WHAT YOU NEED TO DO: Take the lines below beginning at the line that has "point(415, 238)" and stopping after the line that has "point(242, 208)", and print them exactly as they are, with no other lines.

(SOURCE DATA)

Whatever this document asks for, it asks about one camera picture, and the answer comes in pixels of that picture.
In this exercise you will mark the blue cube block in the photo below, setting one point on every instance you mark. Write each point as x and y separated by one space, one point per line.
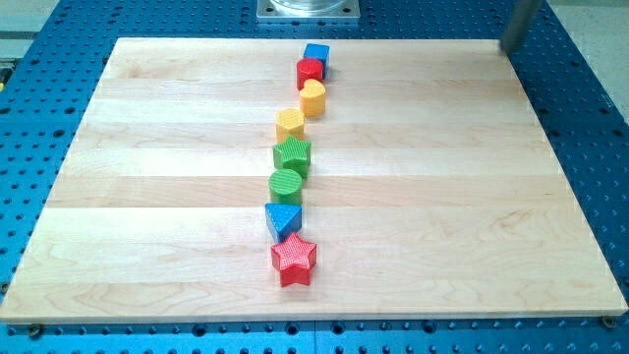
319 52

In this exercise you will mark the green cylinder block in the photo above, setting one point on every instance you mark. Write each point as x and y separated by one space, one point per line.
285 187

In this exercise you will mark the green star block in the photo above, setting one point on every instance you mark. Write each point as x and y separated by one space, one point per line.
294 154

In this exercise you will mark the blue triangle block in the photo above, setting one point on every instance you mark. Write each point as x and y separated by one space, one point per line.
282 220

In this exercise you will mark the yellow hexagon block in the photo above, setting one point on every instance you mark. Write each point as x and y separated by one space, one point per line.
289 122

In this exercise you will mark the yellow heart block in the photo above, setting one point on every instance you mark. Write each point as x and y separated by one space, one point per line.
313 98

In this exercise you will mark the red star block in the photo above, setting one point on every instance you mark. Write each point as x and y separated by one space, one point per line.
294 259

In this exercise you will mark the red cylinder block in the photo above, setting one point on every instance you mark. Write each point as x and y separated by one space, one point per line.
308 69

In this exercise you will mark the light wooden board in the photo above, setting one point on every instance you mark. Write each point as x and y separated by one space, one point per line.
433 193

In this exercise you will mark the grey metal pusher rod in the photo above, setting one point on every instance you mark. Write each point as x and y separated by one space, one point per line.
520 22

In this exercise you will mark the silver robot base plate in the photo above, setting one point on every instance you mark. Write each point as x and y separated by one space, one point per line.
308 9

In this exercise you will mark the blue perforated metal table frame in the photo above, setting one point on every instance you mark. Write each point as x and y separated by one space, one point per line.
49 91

(End SOURCE DATA)
(SOURCE DATA)

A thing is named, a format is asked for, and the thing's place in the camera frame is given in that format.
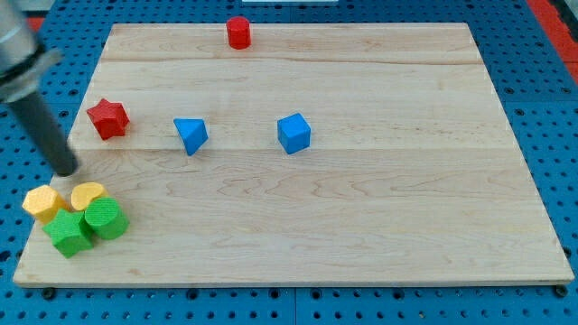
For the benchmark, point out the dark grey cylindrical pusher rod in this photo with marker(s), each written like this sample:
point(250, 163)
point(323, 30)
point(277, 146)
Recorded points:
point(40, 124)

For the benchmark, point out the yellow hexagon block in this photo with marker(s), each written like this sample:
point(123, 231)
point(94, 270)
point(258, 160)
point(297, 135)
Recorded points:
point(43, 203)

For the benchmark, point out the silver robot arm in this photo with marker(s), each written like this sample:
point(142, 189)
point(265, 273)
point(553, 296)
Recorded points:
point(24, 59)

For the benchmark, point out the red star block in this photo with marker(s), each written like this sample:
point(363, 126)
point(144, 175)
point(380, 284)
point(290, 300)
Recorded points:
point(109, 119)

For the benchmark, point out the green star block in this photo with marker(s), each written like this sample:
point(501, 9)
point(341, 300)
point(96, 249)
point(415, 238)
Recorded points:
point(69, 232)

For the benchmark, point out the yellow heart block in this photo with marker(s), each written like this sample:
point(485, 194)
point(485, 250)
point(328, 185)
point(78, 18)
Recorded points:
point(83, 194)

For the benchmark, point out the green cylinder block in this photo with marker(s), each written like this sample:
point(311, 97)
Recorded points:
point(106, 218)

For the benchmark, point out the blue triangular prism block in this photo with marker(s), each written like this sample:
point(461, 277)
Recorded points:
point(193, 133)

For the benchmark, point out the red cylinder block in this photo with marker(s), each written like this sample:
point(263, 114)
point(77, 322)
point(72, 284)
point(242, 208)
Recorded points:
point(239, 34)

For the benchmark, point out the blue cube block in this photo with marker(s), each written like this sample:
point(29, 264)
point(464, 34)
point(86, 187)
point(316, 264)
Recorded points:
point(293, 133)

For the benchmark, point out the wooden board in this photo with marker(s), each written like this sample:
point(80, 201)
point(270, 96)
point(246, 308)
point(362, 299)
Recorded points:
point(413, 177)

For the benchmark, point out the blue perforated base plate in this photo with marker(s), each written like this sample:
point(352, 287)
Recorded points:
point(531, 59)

(End SOURCE DATA)

ANSWER TO THIS PROBLEM:
point(415, 238)
Recorded points:
point(69, 232)

For the benchmark, point out the yellow heart block in this photo with marker(s), each written like this sample:
point(485, 194)
point(485, 250)
point(328, 185)
point(78, 18)
Recorded points:
point(83, 194)

For the benchmark, point out the green cylinder block in this photo with marker(s), each written like this sample:
point(311, 97)
Recorded points:
point(106, 218)

For the benchmark, point out the blue triangular prism block in this photo with marker(s), each written like this sample:
point(461, 277)
Recorded points:
point(193, 133)

For the benchmark, point out the red cylinder block in this photo with marker(s), each written like this sample:
point(263, 114)
point(77, 322)
point(72, 284)
point(242, 208)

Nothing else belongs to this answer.